§ Assignment: Transcribe the lines below exactly. No image belongs in the transcription.
++++ Stored data ++++
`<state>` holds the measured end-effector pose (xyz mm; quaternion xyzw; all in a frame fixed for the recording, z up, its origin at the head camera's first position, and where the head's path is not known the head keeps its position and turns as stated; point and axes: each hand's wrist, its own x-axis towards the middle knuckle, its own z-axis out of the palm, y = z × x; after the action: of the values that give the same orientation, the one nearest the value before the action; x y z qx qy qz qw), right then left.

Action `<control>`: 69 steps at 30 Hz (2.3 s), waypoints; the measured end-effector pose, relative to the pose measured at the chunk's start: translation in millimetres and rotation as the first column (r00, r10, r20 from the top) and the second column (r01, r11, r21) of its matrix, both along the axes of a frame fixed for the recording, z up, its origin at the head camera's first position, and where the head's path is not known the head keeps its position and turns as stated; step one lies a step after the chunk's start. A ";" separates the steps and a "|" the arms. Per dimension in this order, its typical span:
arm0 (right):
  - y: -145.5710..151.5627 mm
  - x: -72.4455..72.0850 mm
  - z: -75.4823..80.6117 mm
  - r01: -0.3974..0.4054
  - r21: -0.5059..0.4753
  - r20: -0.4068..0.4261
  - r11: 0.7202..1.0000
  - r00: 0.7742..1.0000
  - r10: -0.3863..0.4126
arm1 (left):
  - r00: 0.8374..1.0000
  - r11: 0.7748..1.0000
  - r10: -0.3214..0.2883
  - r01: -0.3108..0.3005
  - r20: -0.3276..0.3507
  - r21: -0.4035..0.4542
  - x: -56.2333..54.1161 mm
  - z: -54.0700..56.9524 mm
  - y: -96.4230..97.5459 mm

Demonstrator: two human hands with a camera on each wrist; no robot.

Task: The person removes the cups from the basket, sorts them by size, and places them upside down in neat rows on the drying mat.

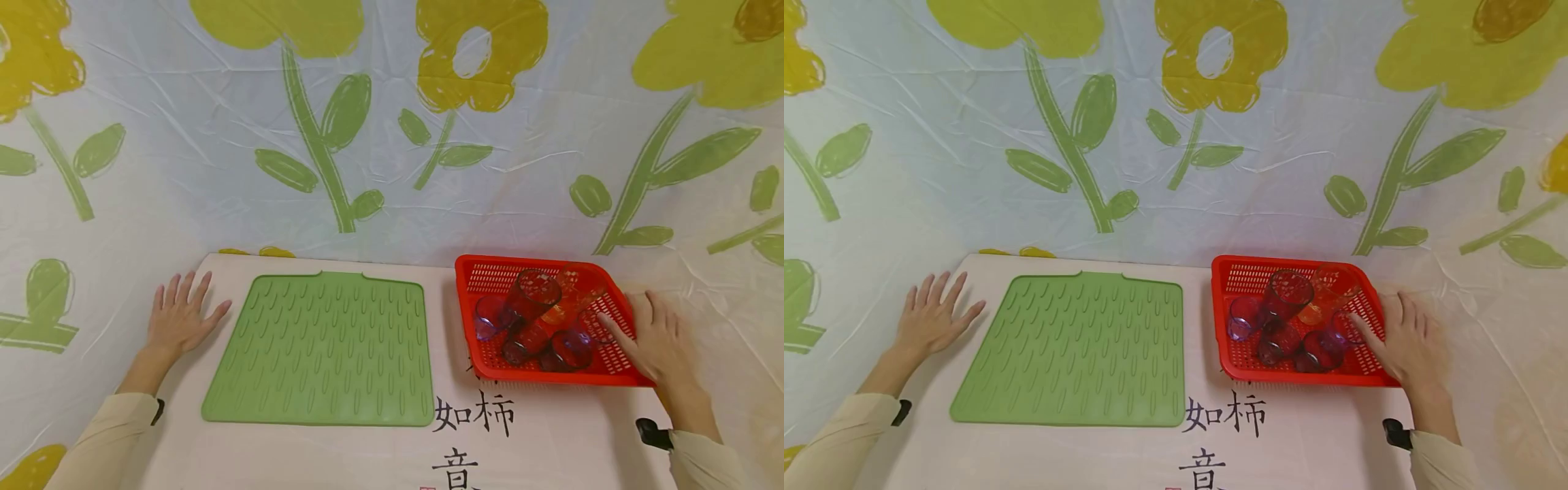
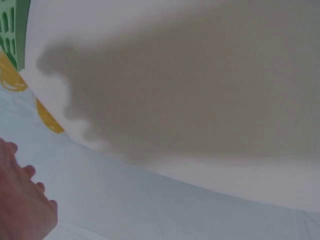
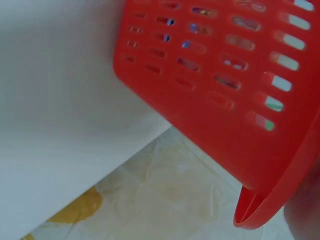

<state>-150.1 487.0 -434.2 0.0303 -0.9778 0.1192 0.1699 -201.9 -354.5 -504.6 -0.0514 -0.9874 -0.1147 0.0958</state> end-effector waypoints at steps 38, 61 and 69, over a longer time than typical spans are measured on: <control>-30.6 -2.7 -14.3 -0.060 -0.156 0.141 0.986 0.987 0.082 | 0.991 0.935 0.058 -0.010 -0.125 0.354 15.2 1.8 65.7; -23.1 -19.0 -2.4 0.086 -0.371 0.455 0.925 0.885 0.101 | 0.998 0.871 0.045 -0.019 -0.039 0.491 21.1 0.6 87.1; -23.0 -9.4 -2.6 0.175 -0.426 0.443 0.888 0.896 0.036 | 0.999 0.845 0.029 0.000 -0.046 0.535 21.0 -1.3 89.6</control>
<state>-159.5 464.0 -436.9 -0.0739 -0.9356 0.3419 -0.0480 -180.9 -264.8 -505.9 -0.0182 -0.9140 -0.3831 0.1327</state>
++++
§ Result for this exercise:
`<state>` holds the measured end-effector pose (xyz mm; quaternion xyzw; all in a frame fixed for the recording, z up, its origin at the head camera's first position, and where the head's path is not known the head keeps its position and turns as stated; point and axes: each hand's wrist, its own x-axis towards the middle knuckle, its own z-axis out of the palm, y = z × x; after the action: of the values that give the same orientation, the one nearest the value before the action; x y z qx qy qz qw), right then left.

Action `<control>`: 69 steps at 30 Hz (2.3 s), waypoints; the measured end-effector pose, relative to the pose measured at the chunk's start: translation in millimetres and rotation as the first column (r00, r10, r20 from the top) and the second column (r01, r11, r21) of its matrix, both along the axes of a frame fixed for the recording, z up, its origin at the head camera's first position, and where the head's path is not known the head keeps its position and turns as stated; step one lies a step after the chunk's start. A ";" separates the steps and a "|" the arms. Per dimension in this order, its typical span:
arm0 (right):
  - y: -145.5710..151.5627 mm
  - x: -72.4455..72.0850 mm
  - z: -75.4823..80.6117 mm
  - r01: -0.3974..0.4054
  - r21: -0.5059..0.4753
  - r20: -0.4068..0.4261
  - r11: 0.7202..1.0000
  - r00: 0.7742..1.0000
  - r10: -0.3863..0.4126
arm1 (left):
  - r00: 0.8374..1.0000
  - r11: 0.7748..1.0000
  - r10: -0.3214..0.2883
  - r01: -0.3108..0.3005
  - r20: -0.3276..0.3507
  - r21: -0.4035..0.4542
  - x: -56.2333..54.1161 mm
  - z: -54.0700..56.9524 mm
  - y: -96.4230..97.5459 mm

Demonstrator: two human hands with a camera on each wrist; no robot.

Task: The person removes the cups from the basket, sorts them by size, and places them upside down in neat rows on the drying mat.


<state>-150.1 487.0 -434.2 0.0303 -0.9778 0.1192 0.1699 -201.9 -354.5 -504.6 -0.0514 -0.9874 -0.1147 0.0958</state> end-effector waypoints at steps 38, 61 and 69, over a longer time than typical spans are measured on: <control>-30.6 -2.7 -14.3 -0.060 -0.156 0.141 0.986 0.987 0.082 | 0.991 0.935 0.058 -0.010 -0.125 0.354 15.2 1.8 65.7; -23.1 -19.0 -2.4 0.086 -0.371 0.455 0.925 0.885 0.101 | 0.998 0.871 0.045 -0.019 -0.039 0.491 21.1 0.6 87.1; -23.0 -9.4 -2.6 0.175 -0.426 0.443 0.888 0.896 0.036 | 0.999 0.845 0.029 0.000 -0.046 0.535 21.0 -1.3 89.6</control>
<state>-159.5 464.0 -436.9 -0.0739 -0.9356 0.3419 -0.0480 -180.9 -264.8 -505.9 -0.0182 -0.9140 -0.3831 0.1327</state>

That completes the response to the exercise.